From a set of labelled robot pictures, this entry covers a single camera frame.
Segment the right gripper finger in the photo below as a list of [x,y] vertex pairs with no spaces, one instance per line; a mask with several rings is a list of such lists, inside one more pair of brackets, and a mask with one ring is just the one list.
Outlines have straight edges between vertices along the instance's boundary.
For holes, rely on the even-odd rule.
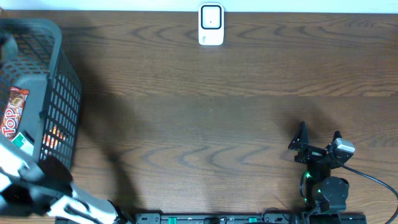
[[306,123],[302,121],[299,125],[298,131],[291,140],[288,149],[294,151],[301,151],[307,147],[307,144],[308,144],[307,126]]
[[326,146],[325,149],[334,149],[336,147],[335,141],[339,138],[341,138],[341,133],[339,131],[335,131],[332,141]]

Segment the grey plastic mesh basket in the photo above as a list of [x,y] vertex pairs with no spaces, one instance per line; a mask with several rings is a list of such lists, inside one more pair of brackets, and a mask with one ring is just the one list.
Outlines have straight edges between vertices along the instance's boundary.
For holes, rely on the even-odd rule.
[[[46,19],[1,19],[1,30],[18,45],[18,56],[1,67],[1,112],[12,86],[29,90],[18,131],[33,140],[32,157],[41,161],[51,155],[71,168],[82,89],[62,50],[60,28]],[[57,150],[42,143],[54,124],[66,135]]]

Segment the red Top chocolate bar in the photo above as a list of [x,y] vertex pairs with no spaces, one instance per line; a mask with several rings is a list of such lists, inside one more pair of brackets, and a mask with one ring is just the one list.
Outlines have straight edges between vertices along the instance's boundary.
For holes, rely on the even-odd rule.
[[12,86],[1,122],[1,133],[12,140],[21,123],[25,103],[30,91]]

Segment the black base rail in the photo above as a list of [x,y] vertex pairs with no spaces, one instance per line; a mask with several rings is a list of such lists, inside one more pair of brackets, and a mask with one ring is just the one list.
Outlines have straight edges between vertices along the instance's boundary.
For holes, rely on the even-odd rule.
[[[177,215],[159,213],[137,213],[132,216],[135,224],[301,224],[305,223],[304,216],[270,212],[264,215]],[[312,215],[310,223],[318,224],[367,224],[366,216],[362,214],[345,215]]]

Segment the white green medicine box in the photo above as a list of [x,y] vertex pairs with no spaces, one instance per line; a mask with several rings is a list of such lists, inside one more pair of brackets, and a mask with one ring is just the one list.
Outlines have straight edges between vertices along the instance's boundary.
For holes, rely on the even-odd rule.
[[33,156],[34,143],[23,133],[18,133],[11,141],[16,147],[24,151],[26,154]]

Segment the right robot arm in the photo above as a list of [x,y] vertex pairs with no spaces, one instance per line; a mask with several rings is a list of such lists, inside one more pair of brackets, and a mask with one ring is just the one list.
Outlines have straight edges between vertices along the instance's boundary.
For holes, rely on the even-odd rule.
[[305,164],[300,184],[300,194],[305,198],[310,214],[332,214],[346,210],[349,183],[331,175],[333,169],[342,167],[355,152],[354,144],[341,137],[339,131],[325,148],[309,144],[305,122],[301,122],[288,148],[297,151],[294,161]]

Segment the white barcode scanner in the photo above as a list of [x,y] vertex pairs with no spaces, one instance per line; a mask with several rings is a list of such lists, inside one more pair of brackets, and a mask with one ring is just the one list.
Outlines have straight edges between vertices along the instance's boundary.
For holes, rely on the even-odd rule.
[[220,3],[206,2],[198,10],[198,42],[217,46],[224,41],[224,7]]

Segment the small orange snack box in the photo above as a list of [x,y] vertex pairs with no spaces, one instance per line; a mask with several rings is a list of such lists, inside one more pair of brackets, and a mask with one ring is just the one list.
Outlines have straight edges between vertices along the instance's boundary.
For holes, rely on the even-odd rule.
[[51,149],[57,150],[64,140],[66,140],[64,131],[54,124],[49,133],[44,134],[42,143]]

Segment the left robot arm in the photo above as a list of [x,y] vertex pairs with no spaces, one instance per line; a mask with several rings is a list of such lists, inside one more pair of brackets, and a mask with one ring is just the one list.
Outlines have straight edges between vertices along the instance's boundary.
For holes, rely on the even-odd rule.
[[135,223],[109,200],[98,199],[73,183],[69,170],[55,157],[36,162],[1,136],[1,215],[32,214],[75,223]]
════
Leave out the pictures and copy everything else in the records word for word.

▸ EXERCISE SOLUTION:
From a set of labelled robot pictures, this entry covers a single camera frame.
Segment the right gripper finger in the photo below as a list of [x,y] vertex pairs with no spaces, one instance per line; a mask with several rings is a list of such lists, inside one more pair of brackets, and a mask with one ring is just the one list.
Outlines have straight edges between vertices along the instance's boundary.
For holes, rely on the even-odd rule.
[[306,123],[302,121],[299,125],[298,131],[291,140],[288,149],[294,151],[301,151],[307,147],[307,144],[308,144],[307,126]]
[[326,146],[325,149],[334,149],[336,147],[335,141],[339,138],[341,138],[341,133],[339,131],[335,131],[332,141]]

Segment the grey plastic mesh basket in the photo above as a list of [x,y] vertex pairs with no spaces, one instance per line; a mask with several rings is a list of such lists, inside one more pair of brackets, and a mask with one ring is just the one list.
Outlines have straight edges between vertices along the instance's boundary.
For holes, rely on the even-odd rule.
[[[46,19],[1,19],[1,30],[18,45],[18,56],[1,67],[1,112],[12,86],[29,90],[18,131],[33,140],[32,157],[41,161],[51,155],[71,168],[82,89],[62,50],[60,28]],[[57,150],[42,143],[54,124],[66,135]]]

Segment the red Top chocolate bar in the photo above as a list of [x,y] vertex pairs with no spaces, one instance per line; a mask with several rings is a list of such lists, inside one more pair of brackets, and a mask with one ring is just the one list.
Outlines have straight edges between vertices along the instance's boundary.
For holes, rely on the even-odd rule.
[[12,86],[1,122],[1,133],[12,140],[21,123],[25,103],[30,91]]

Segment the black base rail in the photo above as a list of [x,y] vertex pairs with no spaces, one instance per line; a mask with several rings is a list of such lists, inside one more pair of brackets, and a mask with one ring is just the one list.
Outlines have straight edges between vertices along the instance's boundary.
For holes, rely on the even-odd rule.
[[[177,215],[159,213],[137,213],[132,216],[135,224],[301,224],[305,223],[304,216],[270,212],[264,215]],[[312,215],[310,223],[318,224],[367,224],[366,216],[362,214],[345,215]]]

Segment the white green medicine box in the photo above as a list of [x,y] vertex pairs with no spaces, one instance per line; a mask with several rings is a list of such lists, inside one more pair of brackets, and a mask with one ring is just the one list.
Outlines have straight edges between vertices along the instance's boundary.
For holes, rely on the even-odd rule.
[[33,156],[34,143],[23,133],[18,133],[11,141],[16,147],[24,151],[26,154]]

Segment the right robot arm in the photo above as a list of [x,y] vertex pairs with no spaces, one instance per line; a mask with several rings is a list of such lists, inside one more pair of brackets, and a mask with one ring is just the one list.
Outlines have straight edges between vertices along the instance's boundary.
For holes, rely on the even-odd rule.
[[305,164],[300,184],[300,194],[305,198],[310,214],[332,214],[346,210],[349,183],[331,175],[333,169],[342,167],[355,152],[354,144],[341,137],[339,131],[325,148],[309,144],[305,122],[301,122],[288,148],[297,151],[294,161]]

Segment the white barcode scanner in the photo above as a list of [x,y] vertex pairs with no spaces, one instance per line; a mask with several rings is a list of such lists, inside one more pair of brackets, and a mask with one ring is just the one list.
Outlines have straight edges between vertices along the instance's boundary.
For holes, rely on the even-odd rule.
[[220,3],[206,2],[198,10],[198,42],[217,46],[224,41],[224,7]]

Segment the small orange snack box in the photo above as a list of [x,y] vertex pairs with no spaces, one instance per line; a mask with several rings is a list of such lists, inside one more pair of brackets, and a mask with one ring is just the one list.
Outlines have straight edges between vertices along the instance's boundary.
For holes, rely on the even-odd rule.
[[51,149],[57,150],[64,140],[66,140],[64,131],[54,124],[49,133],[44,134],[42,143]]

Segment the left robot arm in the photo above as a list of [x,y] vertex pairs with no spaces, one instance per line; a mask with several rings is a list of such lists, inside one more pair of brackets, and a mask with one ring is just the one list.
Outlines have straight edges between vertices along the instance's boundary.
For holes, rely on the even-odd rule.
[[135,223],[109,200],[98,199],[73,183],[69,170],[55,157],[36,162],[1,136],[1,215],[32,214],[75,223]]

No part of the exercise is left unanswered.